HANNOVER - Die Verbraucherzentrale Niedersachsen hat bemängelt, dass einzelne Banken und Wertpapierdienstleister mit Beratungsprotokollen ihr Haftungsrisiko minimieren. Schon seit dem 1. Januar 2010 muss Privatanlegern ein schriftliches Protokoll über jede Anlageberatung zu Wertpapieren ausgehändigt werden, bevor der Vertrag abgeschlossen wird. Diese Protokolle sollten Anleger unter Umständen nicht unterschreiben, empfahl die Verbraucherzentrale am Donnerstag.

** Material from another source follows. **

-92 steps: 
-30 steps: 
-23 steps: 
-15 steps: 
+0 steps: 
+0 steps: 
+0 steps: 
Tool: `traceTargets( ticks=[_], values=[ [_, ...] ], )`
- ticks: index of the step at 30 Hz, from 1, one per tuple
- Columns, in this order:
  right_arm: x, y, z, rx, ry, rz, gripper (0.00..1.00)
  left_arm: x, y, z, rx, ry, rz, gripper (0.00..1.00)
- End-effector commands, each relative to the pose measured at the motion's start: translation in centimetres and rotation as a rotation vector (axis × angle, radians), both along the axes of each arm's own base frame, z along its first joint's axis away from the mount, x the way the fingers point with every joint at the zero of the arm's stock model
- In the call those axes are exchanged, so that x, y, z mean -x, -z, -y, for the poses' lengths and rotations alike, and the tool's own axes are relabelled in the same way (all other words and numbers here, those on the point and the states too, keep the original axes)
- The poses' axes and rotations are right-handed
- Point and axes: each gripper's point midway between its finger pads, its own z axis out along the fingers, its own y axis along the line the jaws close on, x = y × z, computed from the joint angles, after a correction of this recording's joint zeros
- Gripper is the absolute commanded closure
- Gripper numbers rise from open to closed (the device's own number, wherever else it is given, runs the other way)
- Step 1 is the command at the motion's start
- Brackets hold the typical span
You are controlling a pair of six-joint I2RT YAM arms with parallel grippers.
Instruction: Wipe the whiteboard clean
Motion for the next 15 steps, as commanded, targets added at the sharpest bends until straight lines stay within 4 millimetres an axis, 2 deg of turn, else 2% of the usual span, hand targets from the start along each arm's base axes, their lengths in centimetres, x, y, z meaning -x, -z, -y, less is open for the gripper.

„Solange es Anbieter gibt, die gesetzliche Bestimmungen missachten und verwendete Haftungsfreizeichnungsklauseln den Schutz vor Falschberatung leicht ins Gegenteil verkehren können, sollte niemand leichtfertig unterzeichnen“, sagte Andreas Gernt, Finanzexperte der Verbraucherzentrale. Die Anleger seien nicht verpflichtet zu unterschreiben. Nur der Anlageberater müsse dies tun.

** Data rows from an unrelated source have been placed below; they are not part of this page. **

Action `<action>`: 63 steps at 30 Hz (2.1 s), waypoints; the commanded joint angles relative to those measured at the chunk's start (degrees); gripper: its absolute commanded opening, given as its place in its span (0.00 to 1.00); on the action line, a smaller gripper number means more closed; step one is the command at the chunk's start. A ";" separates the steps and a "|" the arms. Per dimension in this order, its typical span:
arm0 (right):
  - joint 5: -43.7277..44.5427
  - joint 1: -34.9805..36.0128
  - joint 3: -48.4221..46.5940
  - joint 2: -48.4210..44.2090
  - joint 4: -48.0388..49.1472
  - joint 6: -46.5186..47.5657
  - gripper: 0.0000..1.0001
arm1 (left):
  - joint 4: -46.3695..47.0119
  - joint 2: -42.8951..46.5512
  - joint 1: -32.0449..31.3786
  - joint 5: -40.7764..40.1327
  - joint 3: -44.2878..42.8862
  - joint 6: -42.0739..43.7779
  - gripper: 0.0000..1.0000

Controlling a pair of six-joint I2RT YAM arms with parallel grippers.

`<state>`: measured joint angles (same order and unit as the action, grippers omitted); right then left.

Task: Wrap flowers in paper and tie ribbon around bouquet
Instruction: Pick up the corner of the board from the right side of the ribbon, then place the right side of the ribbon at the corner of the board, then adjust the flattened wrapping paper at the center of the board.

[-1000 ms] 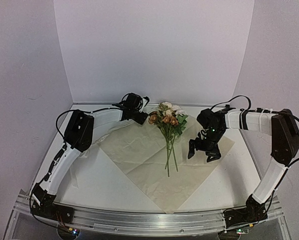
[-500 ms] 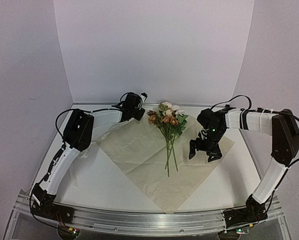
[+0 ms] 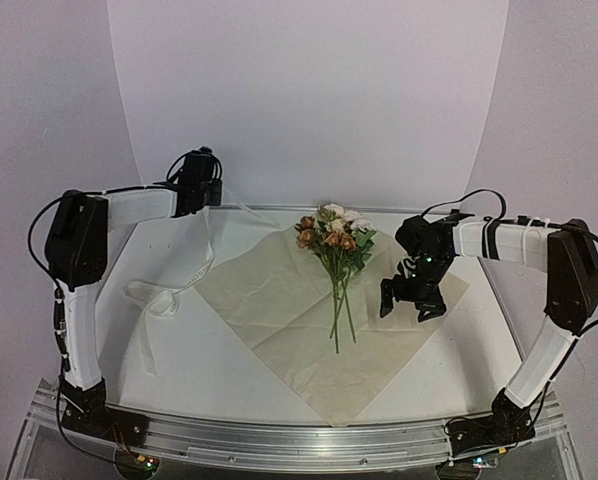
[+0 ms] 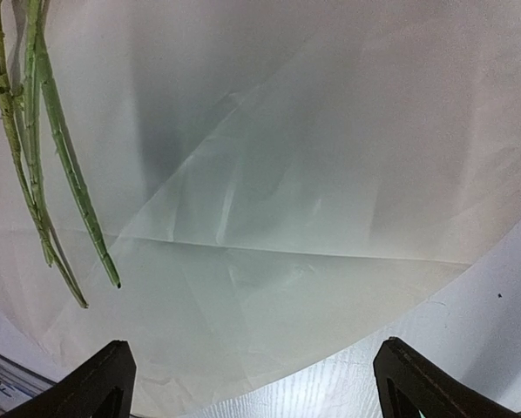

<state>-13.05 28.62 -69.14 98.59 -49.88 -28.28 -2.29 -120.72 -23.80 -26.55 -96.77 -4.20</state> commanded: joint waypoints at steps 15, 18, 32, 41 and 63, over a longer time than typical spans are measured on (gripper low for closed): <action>1.07 -0.02 -1.76 -0.74 -0.03 1.08 0.98 | -22.81 41.79 13.25 -9.09 39.61 -36.36 0.00; 1.46 -0.05 -2.16 -0.39 0.00 0.90 0.98 | -19.66 44.58 14.84 -2.64 43.81 -35.29 0.00; 0.26 1.75 -9.55 5.49 0.22 -4.54 0.88 | -21.22 47.37 14.31 9.93 41.13 -31.98 1.00; 3.76 7.35 -21.54 14.81 -0.89 -7.77 0.69 | -20.63 45.79 7.35 20.02 41.08 -39.79 0.91; 1.06 9.59 -9.21 5.83 -1.82 -3.91 0.67 | -4.52 39.31 -10.87 36.26 56.61 -52.10 0.77</action>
<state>-11.13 36.67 -80.46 109.06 -51.37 -32.34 -10.45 -80.49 -33.87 4.72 -39.94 -58.16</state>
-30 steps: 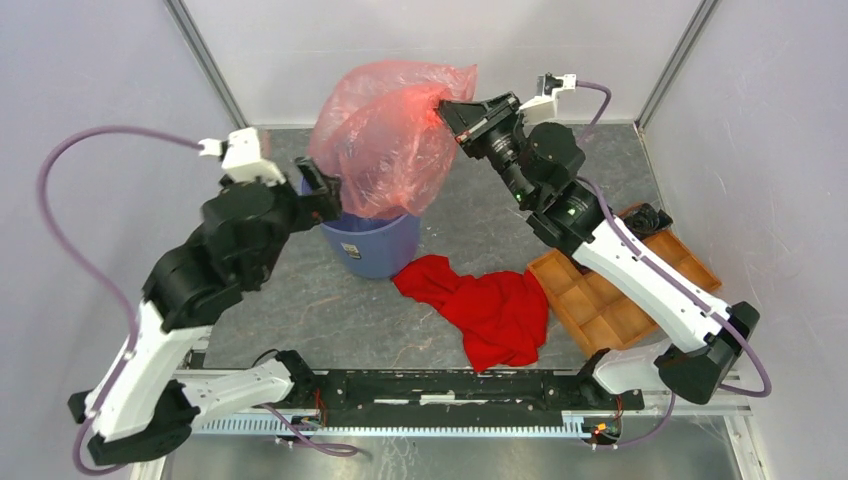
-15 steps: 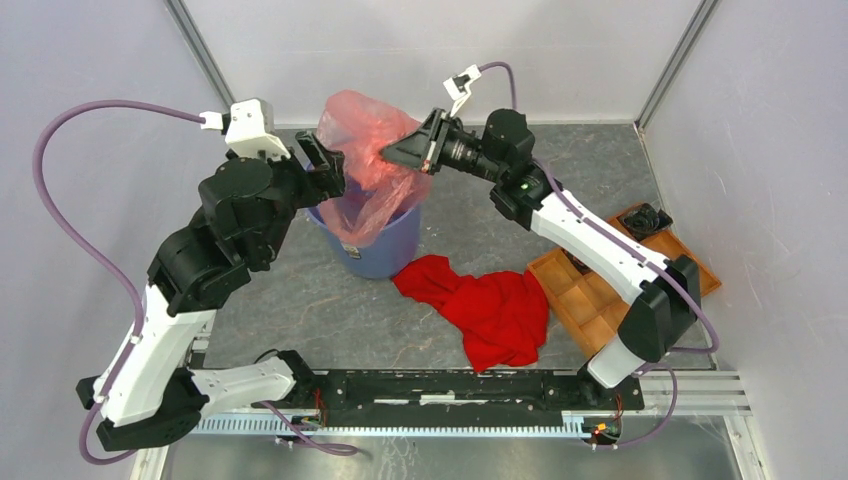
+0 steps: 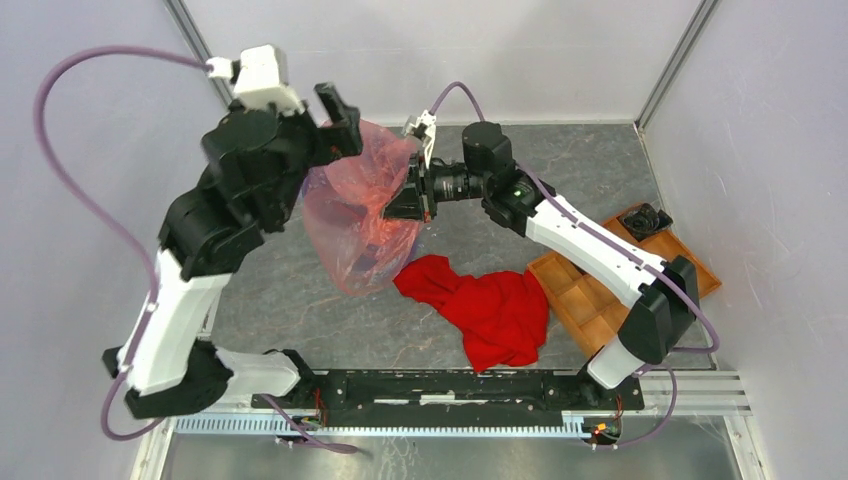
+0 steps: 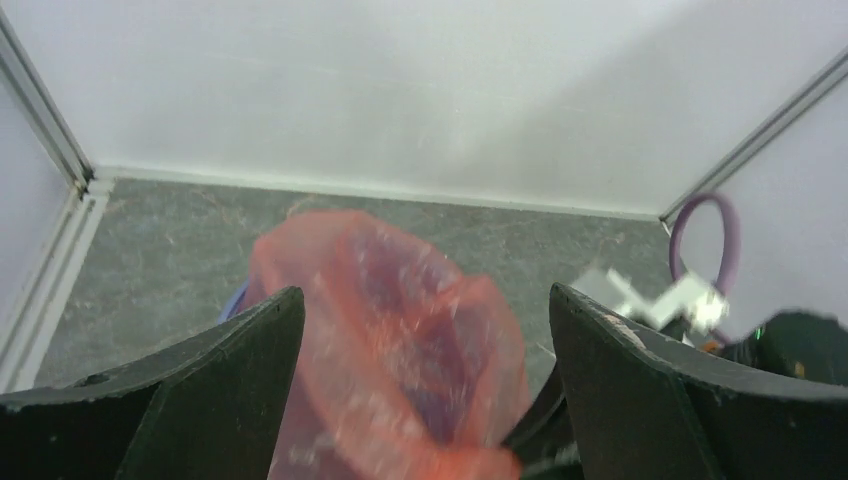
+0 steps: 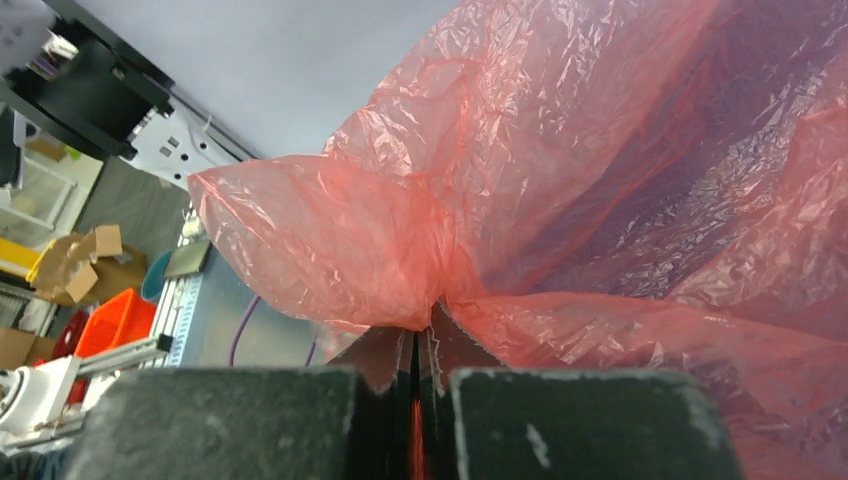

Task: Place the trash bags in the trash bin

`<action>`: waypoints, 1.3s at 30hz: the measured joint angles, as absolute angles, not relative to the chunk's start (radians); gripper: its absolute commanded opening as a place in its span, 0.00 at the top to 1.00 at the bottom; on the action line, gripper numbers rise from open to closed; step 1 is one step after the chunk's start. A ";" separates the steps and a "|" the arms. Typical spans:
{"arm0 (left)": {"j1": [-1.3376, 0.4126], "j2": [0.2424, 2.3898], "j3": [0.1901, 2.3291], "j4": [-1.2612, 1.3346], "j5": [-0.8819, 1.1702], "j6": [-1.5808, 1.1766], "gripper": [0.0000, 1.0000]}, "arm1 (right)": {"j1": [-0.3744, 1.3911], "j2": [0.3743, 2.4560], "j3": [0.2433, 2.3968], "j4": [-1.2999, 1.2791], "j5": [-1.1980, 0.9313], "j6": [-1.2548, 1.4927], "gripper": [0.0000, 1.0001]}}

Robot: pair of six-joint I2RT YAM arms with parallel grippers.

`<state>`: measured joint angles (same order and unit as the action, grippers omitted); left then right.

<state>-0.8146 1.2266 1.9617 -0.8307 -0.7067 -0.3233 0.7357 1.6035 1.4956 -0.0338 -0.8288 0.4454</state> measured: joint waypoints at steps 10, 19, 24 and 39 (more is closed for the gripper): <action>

Die Verbraucherzentralen stellten 2020 wiederholt fest, dass Protokollvordrucke nicht die gesetzlichen Vorgaben erfüllten. Häufig sei sogar kein Protokoll erstellt worden, obwohl es das Gesetz so vorsehe, bemängelte Gernt. Oder es werde pauschal die Richtigkeit aller Angaben bestätigt, was sich im Falle einer Falschberatung nachteilig für den Kunden auswirke. „Manche Anbieter sind auch nach über einem Jahr offenbar nur bedingt lernfähig“, so Gernt.